I took the Magpie home and left it in the garage to dry out. Later that evening I hooked up the electrics to see if anything survived. To my very great surprise.. everything still worked! The only casualty was the prop. Both blades sheared off at the hub when the plane entered the water.
Floats? Floats? i don't need no stinking floats.
|Aug 09, 2005, 07:01 PM|
I go by 'm00se' here.
Maybe Doug should should rename this plane the "Heron".
I'm very surprised that the electronics survived. The battery was immersed for upwards of 30 minutes, the esc got fairly wet, and the receiver got splashed more than once by close rocks
Ya know.. with the motor on a pylon and some wingtip pontoons this might make a decent flying boat...

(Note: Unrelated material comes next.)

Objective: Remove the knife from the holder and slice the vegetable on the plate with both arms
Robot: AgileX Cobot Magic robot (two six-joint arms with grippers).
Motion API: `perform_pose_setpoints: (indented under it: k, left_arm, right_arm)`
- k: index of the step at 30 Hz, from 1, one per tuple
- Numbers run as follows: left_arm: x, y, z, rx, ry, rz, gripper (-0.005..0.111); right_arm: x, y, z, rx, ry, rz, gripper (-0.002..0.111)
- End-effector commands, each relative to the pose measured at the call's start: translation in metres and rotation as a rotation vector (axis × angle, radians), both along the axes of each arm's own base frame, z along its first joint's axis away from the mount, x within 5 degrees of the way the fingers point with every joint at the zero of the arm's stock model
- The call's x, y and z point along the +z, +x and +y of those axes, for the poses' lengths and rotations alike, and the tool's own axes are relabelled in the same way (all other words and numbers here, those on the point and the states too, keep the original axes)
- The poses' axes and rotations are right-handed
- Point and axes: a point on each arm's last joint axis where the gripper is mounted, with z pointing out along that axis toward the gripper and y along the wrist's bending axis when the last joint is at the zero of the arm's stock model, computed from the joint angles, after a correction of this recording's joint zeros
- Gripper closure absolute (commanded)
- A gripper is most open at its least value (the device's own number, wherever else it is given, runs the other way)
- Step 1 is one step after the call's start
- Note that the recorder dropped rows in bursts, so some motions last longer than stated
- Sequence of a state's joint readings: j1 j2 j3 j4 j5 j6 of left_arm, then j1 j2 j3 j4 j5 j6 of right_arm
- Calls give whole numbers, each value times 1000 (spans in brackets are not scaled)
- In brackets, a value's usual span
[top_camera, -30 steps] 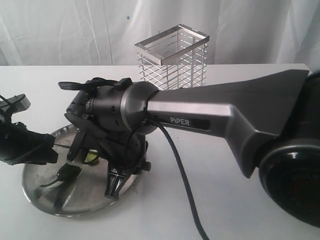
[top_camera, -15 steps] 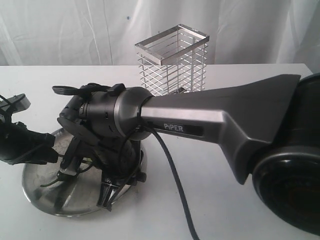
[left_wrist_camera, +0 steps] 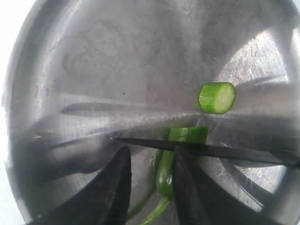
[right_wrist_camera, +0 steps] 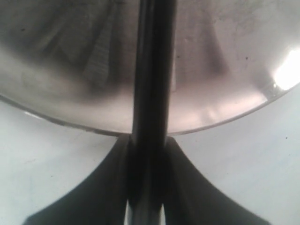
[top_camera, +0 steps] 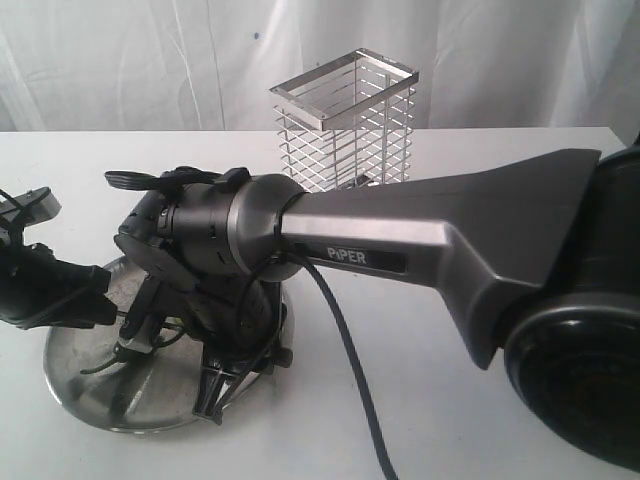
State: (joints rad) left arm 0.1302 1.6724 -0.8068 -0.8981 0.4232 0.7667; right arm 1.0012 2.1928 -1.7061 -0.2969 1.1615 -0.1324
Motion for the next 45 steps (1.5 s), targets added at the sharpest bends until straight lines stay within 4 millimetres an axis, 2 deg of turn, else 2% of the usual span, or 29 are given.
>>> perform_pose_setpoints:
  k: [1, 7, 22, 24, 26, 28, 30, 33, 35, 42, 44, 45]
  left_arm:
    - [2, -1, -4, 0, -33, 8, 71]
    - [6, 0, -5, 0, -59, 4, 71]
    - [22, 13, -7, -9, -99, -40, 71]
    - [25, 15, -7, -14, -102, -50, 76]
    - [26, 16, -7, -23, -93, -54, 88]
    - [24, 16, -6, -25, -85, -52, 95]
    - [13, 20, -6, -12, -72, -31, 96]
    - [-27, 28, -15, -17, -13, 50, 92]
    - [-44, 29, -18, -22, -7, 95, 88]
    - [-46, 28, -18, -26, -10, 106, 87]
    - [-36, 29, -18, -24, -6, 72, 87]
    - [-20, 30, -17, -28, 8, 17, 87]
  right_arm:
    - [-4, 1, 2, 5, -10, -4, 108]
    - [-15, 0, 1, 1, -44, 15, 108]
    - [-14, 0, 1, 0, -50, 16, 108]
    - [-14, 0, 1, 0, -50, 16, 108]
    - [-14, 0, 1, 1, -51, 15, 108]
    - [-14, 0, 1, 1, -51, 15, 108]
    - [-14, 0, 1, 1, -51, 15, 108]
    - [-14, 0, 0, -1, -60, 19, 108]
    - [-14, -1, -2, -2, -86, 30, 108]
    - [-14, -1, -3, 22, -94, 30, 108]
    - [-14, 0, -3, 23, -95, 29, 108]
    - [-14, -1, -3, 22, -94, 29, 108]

Kudos to Mountain Models for a darn tough airplane.
|Aug 09, 2005, 08:26 PM|
I've read on here that fresh water doesn't conduct electricity very well, which explains the electronics survival. Now try that with salt water, and you may have a different story. If the prop had survived you might even have been able to get it to motor in to shore, somewhere. Though that's something I hope I never have to try with a floatless plane.
|Aug 09, 2005, 10:56 PM|
When the receiver got wet it stopped... umm... receiving. As it was floating the controls would twitch now and then. A prop would have been a bad thing But Ken did try the radio a couple of times before we knew the prop was broken to see if he could drive the SS Magpie across the pond.
I used to clean my racing motors (from my RC car days) in a glass of distilled water. It got the crud out and never hurt the motors that I could tell. I think freshwater conducts only as well as the stuff suspended in it.